Contrastive Denoising Score for Text-guided Latent Diffusion Image Editing

🌈 CVPR2024

KAIST(Korea Advanced Institute of Science and Technology)

Abstract

With the remarkable advent of text-to-image diffusion models, image editing methods have become more diverse and continue to evolve. A promising recent approach in this realm is Delta Denoising Score (DDS) - an image editing technique based on Score Distillation Sampling (SDS) framework that leverages the rich generative prior of text-to-image diffusion models. However, relying solely on the difference between scoring functions is insufficient for preserving specific structural elements from the original image, a crucial aspect of image editing. Inspired by the similarity and importance differences between DDS and the contrastive learning for unpaired image-to-image translation (CUT), here we present an embarrassingly simple yet very powerful modification of DDS, called Contrastive Denoising Score (CDS), for latent diffusion models (LDM). Specifically, to enforce structural correspondence between the input and output while maintaining the controllability of contents, we introduce a straightforward approach to regulate structural consistency using CUT loss within the DDS framework. To calculate this loss, instead of employing auxiliary networks, we utilize the intermediate features of LDM, in particular, those from the self-attention layers, which possesses rich spatial information. Our approach enables zero-shot image-to-image translation and neural radiance field (NeRF) editing, achieving a well-balanced interplay between maintaining the structural details and transforming content. Qualitative results and comparisons demonstrates the effectiveness of our proposed method.

Main Idea

Key observation


Aside from the actual image generation processes, both DDS and CUT approaches attempt to align the features from the reference and reconstruction branches.

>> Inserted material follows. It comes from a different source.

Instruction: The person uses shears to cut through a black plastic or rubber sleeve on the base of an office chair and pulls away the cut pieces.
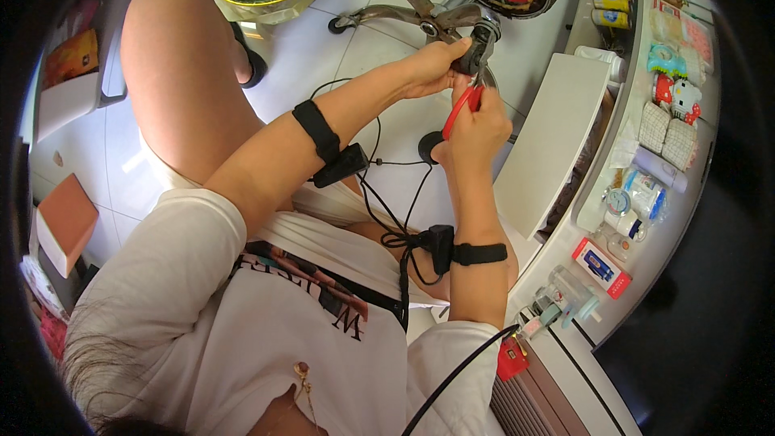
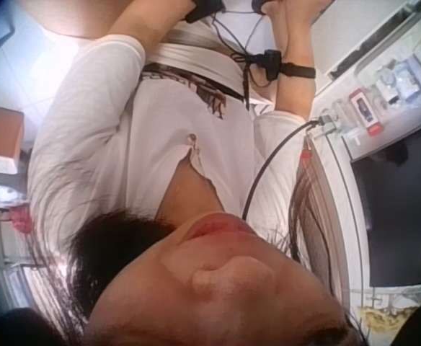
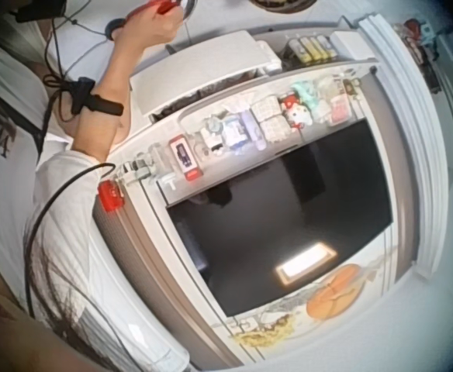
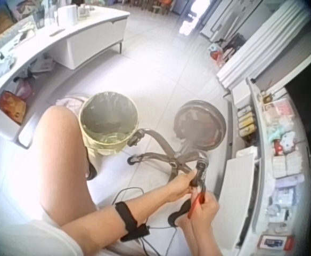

With the aim of regulating the excessive structural changes, we are interested in the key idea from CUT, which is shown effective in maintaining input structure.

Overview of method

The original CUT algorithm requires training an encoder to extract spatial information from the input image, which is inefficient. On the other hand, we calculate CUT loss utilizing the latent representation of self-attention layers. Those features have been shown to contain rich spatial information, disentangled from semantic information, which is exactly CUT loss requires.